Items listed in a dataset
++++++
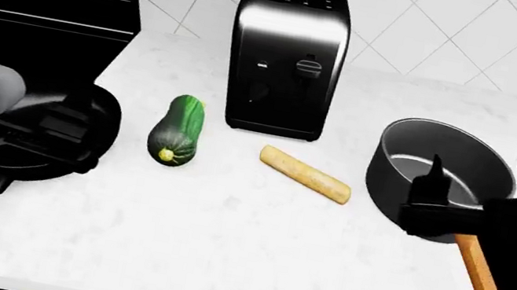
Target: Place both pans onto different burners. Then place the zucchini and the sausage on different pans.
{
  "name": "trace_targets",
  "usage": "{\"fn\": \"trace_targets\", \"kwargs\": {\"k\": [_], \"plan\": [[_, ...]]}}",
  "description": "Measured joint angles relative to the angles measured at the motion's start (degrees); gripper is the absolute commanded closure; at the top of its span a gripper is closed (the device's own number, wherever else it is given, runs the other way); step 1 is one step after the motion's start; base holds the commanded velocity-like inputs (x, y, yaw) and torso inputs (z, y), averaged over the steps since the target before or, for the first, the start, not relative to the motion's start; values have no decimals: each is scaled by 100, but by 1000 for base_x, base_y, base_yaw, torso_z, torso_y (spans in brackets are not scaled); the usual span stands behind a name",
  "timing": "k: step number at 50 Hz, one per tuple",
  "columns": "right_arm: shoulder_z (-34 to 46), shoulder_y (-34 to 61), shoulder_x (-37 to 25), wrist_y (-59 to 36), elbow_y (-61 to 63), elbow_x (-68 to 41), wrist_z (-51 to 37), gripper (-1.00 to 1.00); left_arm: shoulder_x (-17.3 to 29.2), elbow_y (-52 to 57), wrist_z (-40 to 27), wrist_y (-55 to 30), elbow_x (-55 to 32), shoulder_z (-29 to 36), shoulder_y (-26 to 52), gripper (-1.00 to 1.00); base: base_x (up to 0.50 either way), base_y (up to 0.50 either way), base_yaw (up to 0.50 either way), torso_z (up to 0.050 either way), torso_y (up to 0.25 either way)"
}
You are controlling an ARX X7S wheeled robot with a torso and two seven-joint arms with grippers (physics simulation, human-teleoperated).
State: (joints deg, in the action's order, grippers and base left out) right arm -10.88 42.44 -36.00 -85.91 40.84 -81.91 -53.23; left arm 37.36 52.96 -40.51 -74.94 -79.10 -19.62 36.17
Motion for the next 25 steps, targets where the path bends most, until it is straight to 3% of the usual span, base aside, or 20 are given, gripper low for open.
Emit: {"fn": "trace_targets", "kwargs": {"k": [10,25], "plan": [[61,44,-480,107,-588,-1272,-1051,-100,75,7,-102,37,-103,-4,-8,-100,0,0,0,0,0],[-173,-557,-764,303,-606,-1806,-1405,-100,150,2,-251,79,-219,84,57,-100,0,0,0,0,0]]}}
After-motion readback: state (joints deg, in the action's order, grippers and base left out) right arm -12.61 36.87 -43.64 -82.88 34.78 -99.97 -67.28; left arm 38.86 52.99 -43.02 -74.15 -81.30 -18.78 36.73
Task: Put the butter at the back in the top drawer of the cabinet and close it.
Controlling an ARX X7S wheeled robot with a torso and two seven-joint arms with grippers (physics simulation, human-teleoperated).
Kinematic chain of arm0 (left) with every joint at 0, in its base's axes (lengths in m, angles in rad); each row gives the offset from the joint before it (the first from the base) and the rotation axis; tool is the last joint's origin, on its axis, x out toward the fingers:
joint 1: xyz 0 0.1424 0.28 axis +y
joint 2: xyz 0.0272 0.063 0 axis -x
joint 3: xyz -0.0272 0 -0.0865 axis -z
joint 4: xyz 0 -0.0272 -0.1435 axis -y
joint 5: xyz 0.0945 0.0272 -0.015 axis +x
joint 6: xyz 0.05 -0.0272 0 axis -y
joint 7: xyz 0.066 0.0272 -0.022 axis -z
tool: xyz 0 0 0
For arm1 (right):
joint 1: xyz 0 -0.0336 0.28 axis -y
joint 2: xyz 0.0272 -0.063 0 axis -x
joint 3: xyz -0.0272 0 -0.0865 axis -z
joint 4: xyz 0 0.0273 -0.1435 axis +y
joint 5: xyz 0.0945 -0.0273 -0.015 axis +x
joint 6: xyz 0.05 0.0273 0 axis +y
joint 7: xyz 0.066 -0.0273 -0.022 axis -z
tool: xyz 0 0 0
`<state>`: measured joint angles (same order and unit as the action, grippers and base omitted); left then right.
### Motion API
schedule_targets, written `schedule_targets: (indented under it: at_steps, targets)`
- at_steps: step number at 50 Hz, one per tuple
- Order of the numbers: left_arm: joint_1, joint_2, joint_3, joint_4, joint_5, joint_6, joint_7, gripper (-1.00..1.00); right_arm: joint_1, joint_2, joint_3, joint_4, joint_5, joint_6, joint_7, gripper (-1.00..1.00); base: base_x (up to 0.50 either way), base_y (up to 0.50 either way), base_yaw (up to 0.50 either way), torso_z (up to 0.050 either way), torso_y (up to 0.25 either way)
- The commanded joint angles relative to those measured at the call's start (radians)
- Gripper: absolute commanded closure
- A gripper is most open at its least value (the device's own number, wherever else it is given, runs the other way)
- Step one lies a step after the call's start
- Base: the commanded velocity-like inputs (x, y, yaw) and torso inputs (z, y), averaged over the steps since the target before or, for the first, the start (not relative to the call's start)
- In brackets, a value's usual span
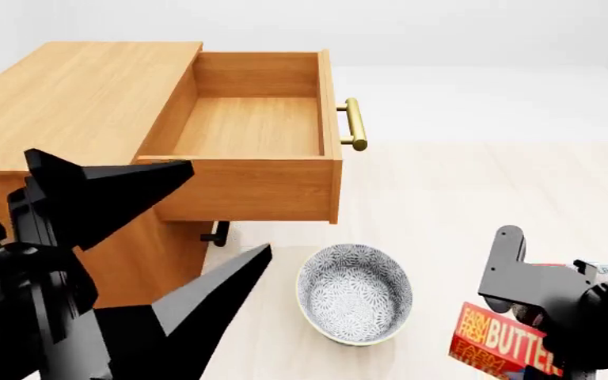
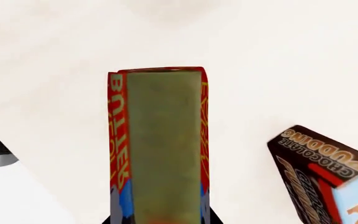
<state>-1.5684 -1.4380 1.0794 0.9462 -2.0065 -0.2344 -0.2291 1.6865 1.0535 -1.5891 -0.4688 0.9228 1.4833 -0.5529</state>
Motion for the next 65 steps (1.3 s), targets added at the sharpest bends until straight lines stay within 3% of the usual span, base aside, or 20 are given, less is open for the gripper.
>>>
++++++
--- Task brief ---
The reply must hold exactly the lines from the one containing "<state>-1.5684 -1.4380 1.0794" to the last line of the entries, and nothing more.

--- Response to the task ---
<state>-1.5684 -1.4380 1.0794 0.9462 -2.0065 -0.2344 -0.2291 1.6865 1.0535 -1.5891 -0.4688 0.9228 1.4833 -0.5529</state>
Motion for the next 65 steps (1.3 s), targets added at the sharpest bends until straight lines stay within 3% of the usual span, base aside, or 20 are given, less is open for the gripper.
>>>

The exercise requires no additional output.